Stimmt so – was im Restaurant guter Brauch ist, kann gegenüber dem Finanzamt nicht der Maßstab sein. Foto: dpa/Jens Kalaene

Bei Bargeldgeschäften ist die Besteuerung zu sehr ins Belieben des Einzelnen gestellt. Das belastet ehrliche Händler, verzerrt den Wettbewerb und verschiebt die Steuerlast, meint StN-Autor Klaus Köster.

Stuttgart - Am 22. Dezember 2016 trat in Deutschland ein Gesetz in Kraft, das allen Händlern vorschrieb, ihre elektronischen Kassensysteme wirksam gegen Manipulationen zu schützen und bei Barverkäufen Kassenbons auszustellen. Wirksam wurden die Regeln aber erst nach drei Jahren, die nun, zur Überraschung der Beteiligten, abgelaufen sind. Dennoch verhalten sich manche Wirtschaftsverbände, als sei der Politik spontan eine Gemeinheit eingefallen. Tatsächlich gingen manche Branchen mit den neuen Regeln um wie einst die Autoindustrie mit der Verschärfung von Schadstoffgrenzwerten: Sie setzten darauf, dass Regeln, denen man keine Beachtung schenkt, auch nicht durchsetzbar sind. Das kann täuschen.

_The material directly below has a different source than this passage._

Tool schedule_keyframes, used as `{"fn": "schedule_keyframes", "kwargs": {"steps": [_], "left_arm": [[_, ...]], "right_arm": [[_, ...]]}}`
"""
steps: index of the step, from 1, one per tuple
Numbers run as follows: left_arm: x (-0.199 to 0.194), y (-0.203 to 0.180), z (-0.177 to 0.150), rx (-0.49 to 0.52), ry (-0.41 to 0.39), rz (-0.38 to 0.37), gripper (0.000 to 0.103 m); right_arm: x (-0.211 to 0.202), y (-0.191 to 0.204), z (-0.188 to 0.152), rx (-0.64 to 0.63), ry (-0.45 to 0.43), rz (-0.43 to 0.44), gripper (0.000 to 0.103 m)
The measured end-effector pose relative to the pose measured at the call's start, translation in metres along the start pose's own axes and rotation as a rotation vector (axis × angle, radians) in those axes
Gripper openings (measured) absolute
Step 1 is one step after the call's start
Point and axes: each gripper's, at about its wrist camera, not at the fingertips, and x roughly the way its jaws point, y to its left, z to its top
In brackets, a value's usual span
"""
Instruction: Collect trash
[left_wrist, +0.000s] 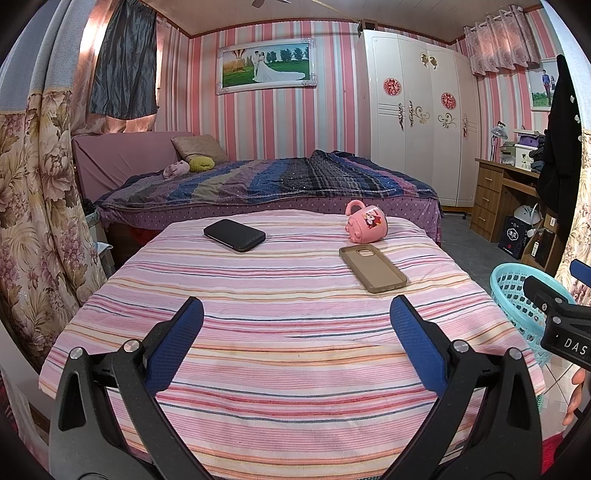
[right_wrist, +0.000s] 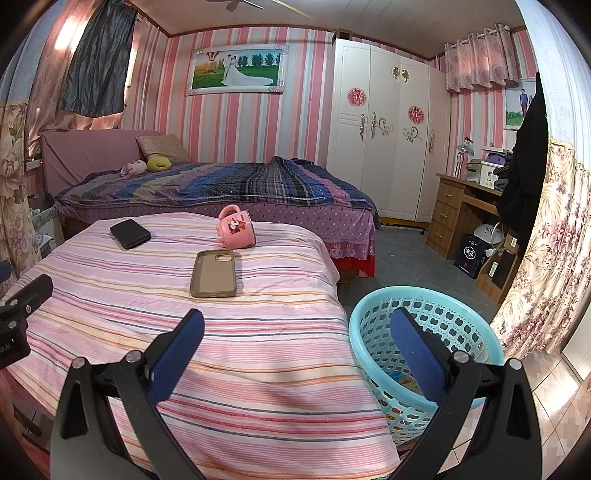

Legale Kassen als Ladenhüter

Gar nicht so wenige schwarze Schafe haben sich in dem System komfortabel eingerichtet. Sie gaben ihr Geld nicht fürs Finanzamt aus, sondern für Kassen, bei denen sich die Umsätze nachträglich verändern oder gar löschen lassen. Legale Kassen entwickelten sich zu Ladenhütern, denn die Betrugssoftware passt die Buchführung heute so gut an die Manipulationen an, dass Betriebsprüfern keine Widersprüche mehr auffallen. Diesem Treiben, das den Wettbewerb verzerrt, ehrliche Kaufleute in den Ruin treiben kann und zu einer Schieflage bei der Steuerbelastung führt, darf ein Staat nicht tatenlos zuschauen.

Augenmaß ist dennoch nötig

Gleichwohl muss er mit Augenmaß vorgehen. Eine Bagatellgrenze, wie die FDP sie fordert, nimmt dem bürokratischen Aufwand die Spitze, weil eine Brezel dann weiter ohne Quittung verkauft werden kann. Am Ende aber muss der Staat zwingend durchsetzen, dass die Steuern nicht nach Belieben gezahlt werden können. Denn ein Staat, der seinen eigenen Regeln keine Geltung mehr verschafft, verliert den Respekt der Bürger.